Instructions for the task: Scan the lines below and report each one containing "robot" by copying it.

Records from a data source:

Content starts

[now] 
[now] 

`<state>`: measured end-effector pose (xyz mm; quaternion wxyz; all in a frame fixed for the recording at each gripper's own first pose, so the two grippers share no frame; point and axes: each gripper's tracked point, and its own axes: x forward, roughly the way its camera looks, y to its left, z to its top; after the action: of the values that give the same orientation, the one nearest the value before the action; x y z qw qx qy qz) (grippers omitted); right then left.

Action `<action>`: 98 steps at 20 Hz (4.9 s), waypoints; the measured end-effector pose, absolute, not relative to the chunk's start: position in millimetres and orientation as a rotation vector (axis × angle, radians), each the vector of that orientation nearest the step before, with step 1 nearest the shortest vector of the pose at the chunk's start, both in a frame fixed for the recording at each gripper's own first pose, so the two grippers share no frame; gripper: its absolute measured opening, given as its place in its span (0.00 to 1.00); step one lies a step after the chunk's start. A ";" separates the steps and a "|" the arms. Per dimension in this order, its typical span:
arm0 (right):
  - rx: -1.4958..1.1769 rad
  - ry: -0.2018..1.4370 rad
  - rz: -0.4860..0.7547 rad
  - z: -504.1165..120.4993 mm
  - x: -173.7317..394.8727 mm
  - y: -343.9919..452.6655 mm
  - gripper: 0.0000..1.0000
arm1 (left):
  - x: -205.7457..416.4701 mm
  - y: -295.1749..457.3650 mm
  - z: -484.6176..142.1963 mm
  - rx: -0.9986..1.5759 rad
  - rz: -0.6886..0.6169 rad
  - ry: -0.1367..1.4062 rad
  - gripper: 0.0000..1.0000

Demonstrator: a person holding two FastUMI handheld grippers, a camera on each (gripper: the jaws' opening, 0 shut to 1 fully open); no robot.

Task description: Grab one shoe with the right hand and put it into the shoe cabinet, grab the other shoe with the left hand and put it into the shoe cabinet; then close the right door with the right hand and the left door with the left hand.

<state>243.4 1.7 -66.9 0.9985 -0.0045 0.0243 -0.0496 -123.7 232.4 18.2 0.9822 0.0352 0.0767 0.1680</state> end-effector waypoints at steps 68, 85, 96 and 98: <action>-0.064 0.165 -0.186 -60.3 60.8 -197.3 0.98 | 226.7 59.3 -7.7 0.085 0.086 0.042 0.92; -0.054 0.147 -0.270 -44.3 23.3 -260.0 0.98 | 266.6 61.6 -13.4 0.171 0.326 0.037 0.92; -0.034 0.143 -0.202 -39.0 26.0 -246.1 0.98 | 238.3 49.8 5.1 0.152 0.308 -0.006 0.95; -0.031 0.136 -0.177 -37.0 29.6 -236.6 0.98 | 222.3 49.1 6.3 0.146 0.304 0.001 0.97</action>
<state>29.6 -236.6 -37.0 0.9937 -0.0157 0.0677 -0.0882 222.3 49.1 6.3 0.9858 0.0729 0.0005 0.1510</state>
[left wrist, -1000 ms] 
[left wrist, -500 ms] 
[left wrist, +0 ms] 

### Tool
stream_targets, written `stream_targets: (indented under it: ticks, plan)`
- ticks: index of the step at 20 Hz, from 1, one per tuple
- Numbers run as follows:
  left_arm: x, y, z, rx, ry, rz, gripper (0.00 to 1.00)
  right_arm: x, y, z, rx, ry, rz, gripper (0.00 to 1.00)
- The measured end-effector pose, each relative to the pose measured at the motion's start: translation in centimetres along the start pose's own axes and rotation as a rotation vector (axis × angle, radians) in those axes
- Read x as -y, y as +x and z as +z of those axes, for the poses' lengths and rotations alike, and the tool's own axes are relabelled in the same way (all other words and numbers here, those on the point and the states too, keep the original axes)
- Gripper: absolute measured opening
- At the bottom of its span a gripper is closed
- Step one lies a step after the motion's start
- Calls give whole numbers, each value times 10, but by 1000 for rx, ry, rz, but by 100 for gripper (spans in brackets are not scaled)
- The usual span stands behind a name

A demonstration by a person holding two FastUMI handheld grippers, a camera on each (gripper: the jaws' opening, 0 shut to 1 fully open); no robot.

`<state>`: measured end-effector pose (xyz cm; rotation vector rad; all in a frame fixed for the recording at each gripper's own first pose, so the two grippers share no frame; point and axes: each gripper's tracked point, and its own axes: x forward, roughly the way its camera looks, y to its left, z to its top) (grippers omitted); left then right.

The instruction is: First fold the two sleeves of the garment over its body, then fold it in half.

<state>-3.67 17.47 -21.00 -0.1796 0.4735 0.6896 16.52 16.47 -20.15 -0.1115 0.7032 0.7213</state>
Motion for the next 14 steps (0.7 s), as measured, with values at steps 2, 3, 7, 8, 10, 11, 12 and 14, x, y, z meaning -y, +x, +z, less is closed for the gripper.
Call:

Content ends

Task answer:
Demonstrator: a person holding two FastUMI handheld grippers, a camera on each (gripper: the jaws' opening, 0 shut to 1 fully open); no robot.
A demonstration by a person holding two FastUMI handheld grippers, a camera on each (gripper: the jaws' opening, 0 shut to 1 fully open); no robot.

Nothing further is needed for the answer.